Statistics on the number of times each page is accessed throughout a month are available through the WebStatistics link. The honors for the months of November and December, with over 1000 hits each, go to the DeCompilation Wiki pages, which were ported by Mike Van Emmerik to this new home. Having been the former maintainer of the Decompilation Site and having become the bottleneck for changes required to the page, I saw the benefits of the Wiki approach very quickly -- now users get to benefit from up-to-date information in DeCompilation and there is no bottleneck anywhere, not even a maintainer. Another popular page is the ReengineeringWiki. 

The Reengineering Wiki site is integrated with a wiki devoted to program transformation which is hosted by the University of Utrecht (The Netherlands), under supervision of Eelco Visser.

The TCSE Reverse Engineering and Reengineering committee has adopted the Reengineering Wiki as one of its projects, and has included a link to the Wiki from its web site.

The Reengineering Wiki may well serve as a communication channel for the other TCSE projects, such as the resource repository and taxonomy projects. Eventually, the Wiki may replace our existing resource repository and taxonomy project pages, as this and more information is already part of the Wiki pages.

My thanks to Arie van Deursen for his time and effort in putting together the initial set of Wiki pages and for providing a means for us in the community to get together and share information. 

I encourage you all to check this site and contribute information whenever possible. The Reengineering Wiki site will become the de facto site for finding information about reengineering and affiliated areas of endeavor. For more information on The Reengineering Wiki, check out the full paper as found in the proceedings of CSMR 2002, the European Conference on Software Maintenance and Reengineering, published by IEEE.

Cristina Cifuentes
Sun Microsystems Laboratories
17 December 2001

Editorial

The USAF Software Technology Support Center (STSC) is an organization that I once worked for, and was the place that I first got interested in software maintenance issues and the applicability of software reengineering techniques/tools.  I'm not sure if there are any full time personnel at the STSC still working on software reengineering (or even software maintenance) issues.  But they still put out a pretty good monthly periodical called CrossTalk - The Journal of Defense Software Engineering (not to mention a pretty good annual conference too!)  The December 2001 issue of CrossTalk was completely devoted to articles about maintaining and upgrading software legacy systems.  Therefore, most of the articles are about software reengineering:

bullet"Reengineering: An Affordable Approach for Embedded Software Upgrade" by Michael V. Del Principe, Jonathan D. Preston, and Dr. Ben A. Calloni (Lockheed Martin Aeronautics Company)
bullet "The IULS Approach to Software Wrapper Technology for Upgrading Legacy Systems" by Dr. David Corman (The Boeing Company)
bullet"A COTS-Based Replacement Strategy for Aging Avionics Computers" by Jahn A. Luke (USAF Research Laboratory/Information Directorate), Douglas G. Haldeman and William J. Cannon (TRW Avionics System Division/Avionics Engineering Centers)
bullet"Automated Transformation of Legacy Systems" by Philip Newcomb and Randy A. Doblar (The Software Revolution, Inc.)

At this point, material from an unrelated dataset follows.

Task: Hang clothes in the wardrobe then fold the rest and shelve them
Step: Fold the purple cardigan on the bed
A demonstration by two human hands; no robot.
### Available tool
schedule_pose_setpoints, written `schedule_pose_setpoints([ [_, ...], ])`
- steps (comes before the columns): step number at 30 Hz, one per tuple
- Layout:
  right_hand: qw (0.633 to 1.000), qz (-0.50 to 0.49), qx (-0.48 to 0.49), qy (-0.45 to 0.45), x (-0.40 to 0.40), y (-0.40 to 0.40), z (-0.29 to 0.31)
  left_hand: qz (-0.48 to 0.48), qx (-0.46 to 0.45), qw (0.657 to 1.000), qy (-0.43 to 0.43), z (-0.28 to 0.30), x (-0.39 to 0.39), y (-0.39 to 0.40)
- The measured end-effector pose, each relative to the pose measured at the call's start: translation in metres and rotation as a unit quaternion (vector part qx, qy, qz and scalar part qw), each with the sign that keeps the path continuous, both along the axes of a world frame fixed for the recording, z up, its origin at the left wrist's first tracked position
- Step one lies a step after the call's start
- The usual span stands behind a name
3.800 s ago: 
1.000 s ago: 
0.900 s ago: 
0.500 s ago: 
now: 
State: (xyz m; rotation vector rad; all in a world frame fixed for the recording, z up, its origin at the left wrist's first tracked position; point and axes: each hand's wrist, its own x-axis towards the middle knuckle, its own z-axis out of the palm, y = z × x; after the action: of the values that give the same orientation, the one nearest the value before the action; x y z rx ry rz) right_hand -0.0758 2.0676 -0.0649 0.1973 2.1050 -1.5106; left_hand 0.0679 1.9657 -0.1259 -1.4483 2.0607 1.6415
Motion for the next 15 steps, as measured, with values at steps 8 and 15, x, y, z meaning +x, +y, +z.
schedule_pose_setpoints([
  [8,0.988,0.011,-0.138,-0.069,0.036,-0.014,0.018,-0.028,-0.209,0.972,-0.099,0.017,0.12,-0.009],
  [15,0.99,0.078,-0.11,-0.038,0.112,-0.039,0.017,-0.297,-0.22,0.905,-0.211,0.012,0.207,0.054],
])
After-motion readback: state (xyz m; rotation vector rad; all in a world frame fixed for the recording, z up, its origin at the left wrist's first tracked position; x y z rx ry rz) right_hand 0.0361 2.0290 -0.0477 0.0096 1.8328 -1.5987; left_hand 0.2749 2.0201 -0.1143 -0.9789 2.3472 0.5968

Notice how all of these articles come from companies that manufacture airplanes.  Even the last article (which is primarily a reprint of the article published in the September 2001 issue of this website) comes from authors that used to work for The Boeing Company.  At least the people responsible for keeping our aircraft reliable are seriously interested in how software reengineering can assist in the maintenance of their software.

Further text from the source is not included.